Vulnerability (Part V, Ch. 26) — Brené Brown's (2010) term for the willingness to be seen in one's uncertainty, risk, and emotional exposure. In confrontation contexts, appropriate vulnerability (e.g., naming one's own feelings and stakes) facilitates genuine connection and reduces defensiveness.
W
Window of tolerance (Part I, Ch. 4) — A concept developed by Dan Siegel (1999) describing the zone of arousal within which a person can function most effectively: regulated enough to think clearly, engaged enough to be present. Below (hypoarousal/shutdown) or above (hyperarousal/flooding) the window, productive confrontation is not possible.

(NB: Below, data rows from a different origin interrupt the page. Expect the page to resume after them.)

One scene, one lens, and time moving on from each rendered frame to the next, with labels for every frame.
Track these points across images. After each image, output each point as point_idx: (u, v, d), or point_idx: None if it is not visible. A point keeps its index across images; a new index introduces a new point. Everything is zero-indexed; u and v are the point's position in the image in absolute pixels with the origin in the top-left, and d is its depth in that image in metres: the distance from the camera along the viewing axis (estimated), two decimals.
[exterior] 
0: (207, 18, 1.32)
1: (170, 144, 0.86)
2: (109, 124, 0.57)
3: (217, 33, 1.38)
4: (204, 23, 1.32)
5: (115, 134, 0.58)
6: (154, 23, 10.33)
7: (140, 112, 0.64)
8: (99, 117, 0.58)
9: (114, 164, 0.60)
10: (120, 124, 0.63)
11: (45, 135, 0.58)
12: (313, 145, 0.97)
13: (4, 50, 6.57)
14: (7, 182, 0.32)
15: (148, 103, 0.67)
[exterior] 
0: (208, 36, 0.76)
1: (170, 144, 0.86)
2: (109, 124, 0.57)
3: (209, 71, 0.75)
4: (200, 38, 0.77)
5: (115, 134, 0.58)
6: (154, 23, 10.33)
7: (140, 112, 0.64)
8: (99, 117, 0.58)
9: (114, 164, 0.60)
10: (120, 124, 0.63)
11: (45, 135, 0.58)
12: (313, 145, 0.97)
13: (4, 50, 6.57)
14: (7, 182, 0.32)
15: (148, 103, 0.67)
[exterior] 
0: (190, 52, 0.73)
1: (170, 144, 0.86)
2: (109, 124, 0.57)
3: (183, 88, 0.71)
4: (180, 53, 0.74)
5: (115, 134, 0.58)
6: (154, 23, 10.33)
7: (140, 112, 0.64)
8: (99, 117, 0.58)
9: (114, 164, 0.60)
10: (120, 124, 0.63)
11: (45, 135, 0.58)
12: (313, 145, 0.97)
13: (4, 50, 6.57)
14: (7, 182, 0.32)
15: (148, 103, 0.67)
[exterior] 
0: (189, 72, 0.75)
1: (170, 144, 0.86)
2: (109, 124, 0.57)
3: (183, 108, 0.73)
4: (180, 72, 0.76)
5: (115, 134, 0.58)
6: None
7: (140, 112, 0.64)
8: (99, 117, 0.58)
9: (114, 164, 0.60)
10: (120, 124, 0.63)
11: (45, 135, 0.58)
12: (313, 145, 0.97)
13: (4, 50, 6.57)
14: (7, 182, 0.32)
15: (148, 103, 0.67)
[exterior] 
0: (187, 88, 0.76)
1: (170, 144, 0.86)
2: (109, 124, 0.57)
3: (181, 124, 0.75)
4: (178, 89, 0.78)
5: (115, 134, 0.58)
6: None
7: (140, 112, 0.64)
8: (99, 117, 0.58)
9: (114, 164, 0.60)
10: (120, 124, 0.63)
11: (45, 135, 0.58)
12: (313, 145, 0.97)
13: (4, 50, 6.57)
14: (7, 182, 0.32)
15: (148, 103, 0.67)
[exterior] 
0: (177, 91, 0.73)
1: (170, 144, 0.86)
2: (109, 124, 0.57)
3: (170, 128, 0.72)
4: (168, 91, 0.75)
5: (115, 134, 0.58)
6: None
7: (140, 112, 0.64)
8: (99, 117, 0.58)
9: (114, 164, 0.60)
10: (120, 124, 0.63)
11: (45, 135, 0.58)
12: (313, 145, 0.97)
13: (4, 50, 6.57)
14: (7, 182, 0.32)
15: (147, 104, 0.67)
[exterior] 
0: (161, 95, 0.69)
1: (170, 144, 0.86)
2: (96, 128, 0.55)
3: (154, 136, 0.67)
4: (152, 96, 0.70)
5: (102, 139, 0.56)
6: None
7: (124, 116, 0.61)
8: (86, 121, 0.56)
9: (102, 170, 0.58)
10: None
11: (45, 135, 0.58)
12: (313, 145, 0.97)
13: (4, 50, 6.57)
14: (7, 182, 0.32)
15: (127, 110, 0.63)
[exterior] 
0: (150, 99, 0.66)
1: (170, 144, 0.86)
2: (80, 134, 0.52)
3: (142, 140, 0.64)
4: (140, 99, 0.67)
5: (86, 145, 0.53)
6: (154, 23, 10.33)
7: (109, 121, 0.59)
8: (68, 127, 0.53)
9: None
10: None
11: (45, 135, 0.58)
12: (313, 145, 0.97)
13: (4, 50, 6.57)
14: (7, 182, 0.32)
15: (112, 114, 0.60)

Win-win outcome (Part II, Ch. 7) — A conflict resolution in which both parties' core interests are substantially met. Not always possible, but approximated through principled negotiation, collaborative conflict styles, and interest-based problem-solving.
Y
You-statement / I-statement (Part I, Ch. 2) — A grammatical distinction with significant interpersonal consequences. You-statements place the focus on the other party's behavior or character ("You always do this"), typically triggering defensiveness. I-statements express the speaker's own experience ("When this happens, I feel..."), inviting understanding rather than defense. Gordon's (1970) I-statement formula: "When [observable behavior], I feel [emotion], because [impact], and I need [request]."
Terms marked with a chapter reference reflect the primary location of extended discussion; many terms appear across multiple chapters.